Jerry is incorrectly led to believe that he is the American whom Lady Alyce loves. He visits the castle, encouraged by Albert but discouraged by Keggs, a scheming butler whose money is on another suitor.

Jerry fails to recognize Lady Alyce's father, the lord of the manor. He is slapped in the face in a Tunnel of Love, misunderstanding Lady Alyce's intentions. In the end, the pair find romance.

==Cast==
- Fred Astaire as Jerry Halliday
- George Burns as George Burns
- Gracie Allen as Gracie Allen
- Joan Fontaine as Lady Alyce
- Reginald Gardiner as Keggs
- Ray Noble as Reggie
- Constance Collier as Lady Caroline
- Montagu Love as Lord Marshmorton
- Harry Watson as Albert
- Jan Duggan as Miss Ruggles

==Production==
A Damsel in Distress was the first of Fred Astaire's RKO films to not feature Ginger Rogers, and 19-year-old Joan Fontaine was cast in the female leading role. It soon emerged that Fontaine could not dance, but director George Stevens persuaded Astaire to not replace her with Ruby Keeler. The film was Astaire's first to fail to return a profit, costing $1,035,000 to produce and losing $65,000.

Charley Chase was originally supposed to appear in the film as Jerry’s valet. However, he withdrew because of his poor health and his part was rewritten for Burns and Allen.

The sequence in the funhouse garnered choreographer Hermes Pan the 1937 Academy Award for Best Dance Direction. Carroll Clark was nominated for the Academy Award for Best Art Direction.

Orchestrator Robert Russell Bennett and conductor Victor Baravalle had previously worked together on the original stage production of Show Boat, as well as the 1936 film version.

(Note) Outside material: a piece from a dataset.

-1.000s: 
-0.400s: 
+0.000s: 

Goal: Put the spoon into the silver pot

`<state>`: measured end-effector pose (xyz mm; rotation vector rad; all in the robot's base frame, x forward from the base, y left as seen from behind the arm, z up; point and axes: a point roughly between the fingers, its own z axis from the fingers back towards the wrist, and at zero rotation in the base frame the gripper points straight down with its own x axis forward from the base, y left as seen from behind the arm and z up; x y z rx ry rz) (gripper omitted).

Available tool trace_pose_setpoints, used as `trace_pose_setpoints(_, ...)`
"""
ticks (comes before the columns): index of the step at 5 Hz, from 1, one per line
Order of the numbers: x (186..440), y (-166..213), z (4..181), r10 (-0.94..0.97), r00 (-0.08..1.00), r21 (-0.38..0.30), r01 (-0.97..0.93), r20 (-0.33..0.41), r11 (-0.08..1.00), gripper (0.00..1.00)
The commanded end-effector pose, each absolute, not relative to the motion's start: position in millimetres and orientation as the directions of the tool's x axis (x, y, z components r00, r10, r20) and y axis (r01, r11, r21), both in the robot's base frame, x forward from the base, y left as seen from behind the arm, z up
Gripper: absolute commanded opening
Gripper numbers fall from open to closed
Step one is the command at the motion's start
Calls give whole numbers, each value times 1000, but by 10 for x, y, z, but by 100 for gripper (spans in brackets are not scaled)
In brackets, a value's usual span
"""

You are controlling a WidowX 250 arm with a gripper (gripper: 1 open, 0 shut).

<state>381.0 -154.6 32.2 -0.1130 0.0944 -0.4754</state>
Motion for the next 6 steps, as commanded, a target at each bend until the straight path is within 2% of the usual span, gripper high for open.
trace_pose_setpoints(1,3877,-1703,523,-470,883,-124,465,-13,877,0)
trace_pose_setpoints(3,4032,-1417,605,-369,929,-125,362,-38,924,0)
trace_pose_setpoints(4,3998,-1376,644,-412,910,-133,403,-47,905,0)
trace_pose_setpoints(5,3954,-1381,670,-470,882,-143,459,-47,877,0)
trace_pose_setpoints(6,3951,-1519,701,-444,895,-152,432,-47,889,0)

The film was nominated for the American Film Institute's 2006 list AFI's Greatest Movie Musicals.

==Music==
The choreography explores dancing around, past and through obstacles, and in confined spaces.

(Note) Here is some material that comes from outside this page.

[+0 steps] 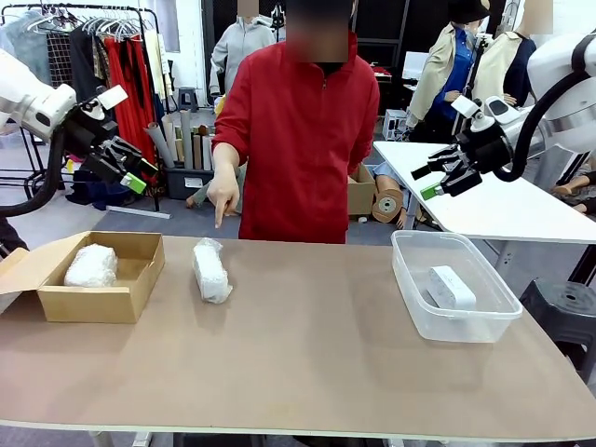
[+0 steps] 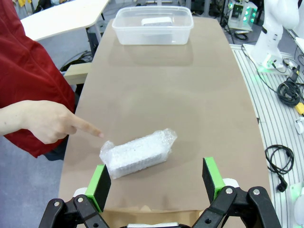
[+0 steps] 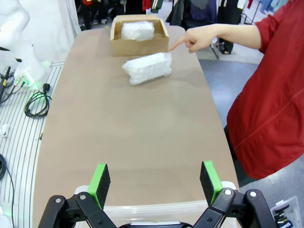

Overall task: Separate and place wrapped and unwrapped clocks.
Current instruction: Pick up the Digital clock indicated by the person.

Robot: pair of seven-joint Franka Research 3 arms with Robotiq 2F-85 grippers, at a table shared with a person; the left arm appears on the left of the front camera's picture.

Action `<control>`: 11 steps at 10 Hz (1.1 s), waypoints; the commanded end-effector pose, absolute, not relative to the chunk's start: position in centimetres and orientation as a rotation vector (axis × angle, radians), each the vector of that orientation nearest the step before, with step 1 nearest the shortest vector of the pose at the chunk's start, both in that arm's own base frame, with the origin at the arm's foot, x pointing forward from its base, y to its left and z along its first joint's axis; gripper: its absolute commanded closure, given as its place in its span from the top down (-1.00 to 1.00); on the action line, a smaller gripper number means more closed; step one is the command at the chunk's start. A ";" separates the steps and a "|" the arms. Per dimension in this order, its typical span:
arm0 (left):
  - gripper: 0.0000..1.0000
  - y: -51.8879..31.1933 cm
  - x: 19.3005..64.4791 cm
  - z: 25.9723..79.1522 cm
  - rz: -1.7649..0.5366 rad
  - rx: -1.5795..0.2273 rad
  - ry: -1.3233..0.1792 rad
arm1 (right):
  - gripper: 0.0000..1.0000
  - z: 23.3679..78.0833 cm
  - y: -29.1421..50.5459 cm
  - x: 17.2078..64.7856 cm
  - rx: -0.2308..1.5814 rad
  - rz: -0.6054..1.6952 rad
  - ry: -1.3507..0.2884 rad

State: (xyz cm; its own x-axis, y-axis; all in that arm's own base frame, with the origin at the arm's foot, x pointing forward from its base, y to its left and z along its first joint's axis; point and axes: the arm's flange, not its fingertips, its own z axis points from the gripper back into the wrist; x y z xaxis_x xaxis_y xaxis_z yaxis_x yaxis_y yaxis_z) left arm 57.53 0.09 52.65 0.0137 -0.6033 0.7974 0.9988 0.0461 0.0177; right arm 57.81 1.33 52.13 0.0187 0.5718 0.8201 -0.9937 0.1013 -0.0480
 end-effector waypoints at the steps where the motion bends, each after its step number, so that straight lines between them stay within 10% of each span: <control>1: 1.00 0.1 57.4 52.9 -1.415 -0.685 -0.749 | 1.00 52.4 1.3 57.7 0.661 1.376 -0.827; 11: 1.00 0.1 57.4 52.9 -1.415 -0.685 -0.749 | 1.00 52.4 1.3 57.7 0.661 1.376 -0.827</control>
State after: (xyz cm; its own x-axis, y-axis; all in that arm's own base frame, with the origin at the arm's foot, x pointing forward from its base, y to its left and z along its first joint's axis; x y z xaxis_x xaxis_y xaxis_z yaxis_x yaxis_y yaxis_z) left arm 57.53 0.09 52.65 0.0137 -0.6033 0.7974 0.9988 0.0461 0.0177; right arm 57.81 1.33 52.13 0.0187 0.5718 0.8201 -0.9937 0.1013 -0.0480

- "I Can't Be Bothered Now": Sung by Astaire while executing a tap solo with cane in the middle of a London street and escaping on a bus.
- "Put Me to the Test": Astaire, Burns, and Allen perform a comic tap dance with whisk brooms, a routine inspired by vaudeville duo Evans and Evans and introduced to Astaire by Burns, who quipped: "Gracie and I ended up teaching Astaire how to dance."
- "Stiff Upper Lip": Sung by Gracie Allen, followed by the funhouse scene.
- "Things Are Looking Up": Astaire sings one of Gershwin's "most beautiful, yet underappreciated ballads" followed by a romantic dance through the woods with Fontaine.
- "A Foggy Day (in London Town)": Astaire introduces what has become a standard in the Great American Songbook, sung while alternately walking and dancing solo through a wooded landscape. It is featured heavily in the film The Notorious Landlady (1962), in which Astaire plays a supporting role.
- "Nice Work If You Can Get It": The film's second Gershwin standard is introduced by Astaire and chorus, followed by an Astaire tap solo, executed while confined by and playing a set of drums. It was shot in one continuous take.
- Two faux madrigals written by the Gershwins: "Sing of Spring" and "The Jolly Tar and the Milkmaid". These are performed by a group of madrigal singers, with Astaire joining the latter song.
- Lyonel's Prayer Mag der Himmel euch vergeben (in Italian Ah! Che a voi perdoni iddio : Ah! May Heaven to You Grant Pardon) from the opera Martha, music by Friedrich von Flotow, libretto by Friedrich Wilhelm Riese, sung by (Reginald Gardiner) Keggs (voiced by Mario Berini).

== Reception ==
In a contemporary review for The New York Times, critic Frank S. Nugent wrote: "For a chap who has just been deprived of Ginger Rogers as a co-star, Fred Astaire is bearing up astonishingly well ... He probably misses his dancing partner a little—he'd have to say so any way—but there's no evidence that he has been brooding over the loss. In fact, there were times when we suspected him of enjoying this gallivanting around with a new leading lady. Not that we blame him, either; Joan Fontaine is mighty attractive gallivantee, even if she can't dance."